I had such an amazing day!!
Last night at work, Bethany invited me to go shopping in Austin for the day with her and our coworker/manager, Cameryn. I was a little hesitant at first, because I've never really hung out with Cameryn outside of work. I mean, I've always liked her, but truth be told, I've always been a little intimidated by her since she's one of my managers, and since she's my only female manager. But she's also a bartender so, I actually get to work side by side with her sometimes, and she's awesome.

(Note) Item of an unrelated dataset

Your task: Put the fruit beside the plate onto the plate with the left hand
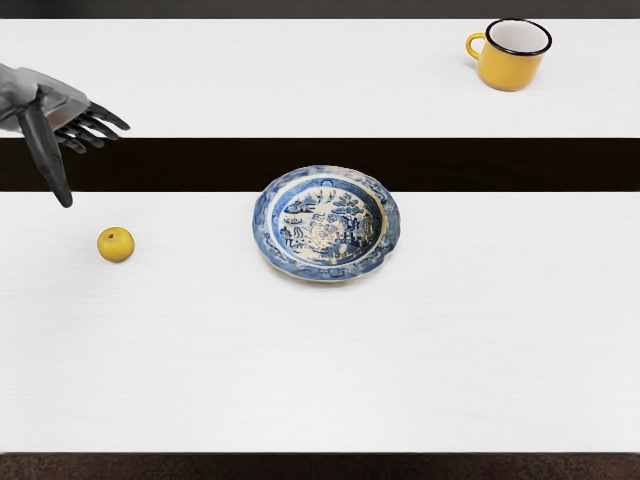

And we had a total blast!! Bethany picked me up around 11 this morning and we drove up to work to meet Cameryn. The drive went by quickly. We just chatted about all kinds of stuff. Then when we got to Austin, we met up with another girl, Katie, who used to work at our bar before I started working there. Now she lives in Austin with her boyfriend and works for Redken. So we had lunch, margs, and mojitos! Then Katie took us all around town to the best boutiques (most of which I had already been to). And I came home with some really great steals too! Of course now I'm exhausted from our day of running around. But I've got the whole night (er...morning...) and all day tomorrow to relax and rest up before work.
I haven't even spoken to BJ since he went back to Huntsville. He was in Spring for the Easter weekend with his dad, but now he's back to having no phone. ((sigh)) And lately I've been having these sudden, intense pangs of buyer's remorse! You know, about the whole boyfriend/girlfriend thing. I'm just not sure I'm ready for it! And I mean...I just keep thinking, I know I'm not gonna marry this guy, he's not The One or anything like that so... So what am I doing?? Am I being selfish? Am I wasting his time? Am I wasting my time??? I mean, don't get me wrong, I like him a lot! I just...can't stop overanalyzing. ((sigh)) What is wrong with me?! Things are just so different when I'm there in Huntsville with BJ. It's like, I can just forget about everything else and enjoy myself, and enjoy his company.
I just wish I could actually talk to him. Maybe then I could stop thinking about all this crap.
Demetri Of The Day:
“I was making pancakes the other day and a fly flew into the kitchen. And that’s when I realized that a spatula is a lot like a fly-swatter. And a crushed fly is a lot like a blueberry. And a roommate is a lot like a fly eater.”
5 comments:
Stop over-analyzing things and just enjoy!
it;s ok to be with him, and enjoy it. you're only wasting time if you say you are. thinking it will show in your actions, no one will be happy, then your 'prediction' of wasting time will come true. think of this as a 'learning stage' or a time for you to get more mature instead of wasting time if you feel that way. relax! :)
I say just relax and enjoy whatever it is you have with him. It's only a waste of time if you let it be. Otherwise, everything happens for a reason, and at the very least, you will learn something from the experience. At most, something will develop that you were not expecting.
personally. i see the whole 'not paying his phone bill' thing as a major red flag!
I would be tempted to let him go if I was sure he wasn't "the one".
This kid needs to get himself a phone! Goodness.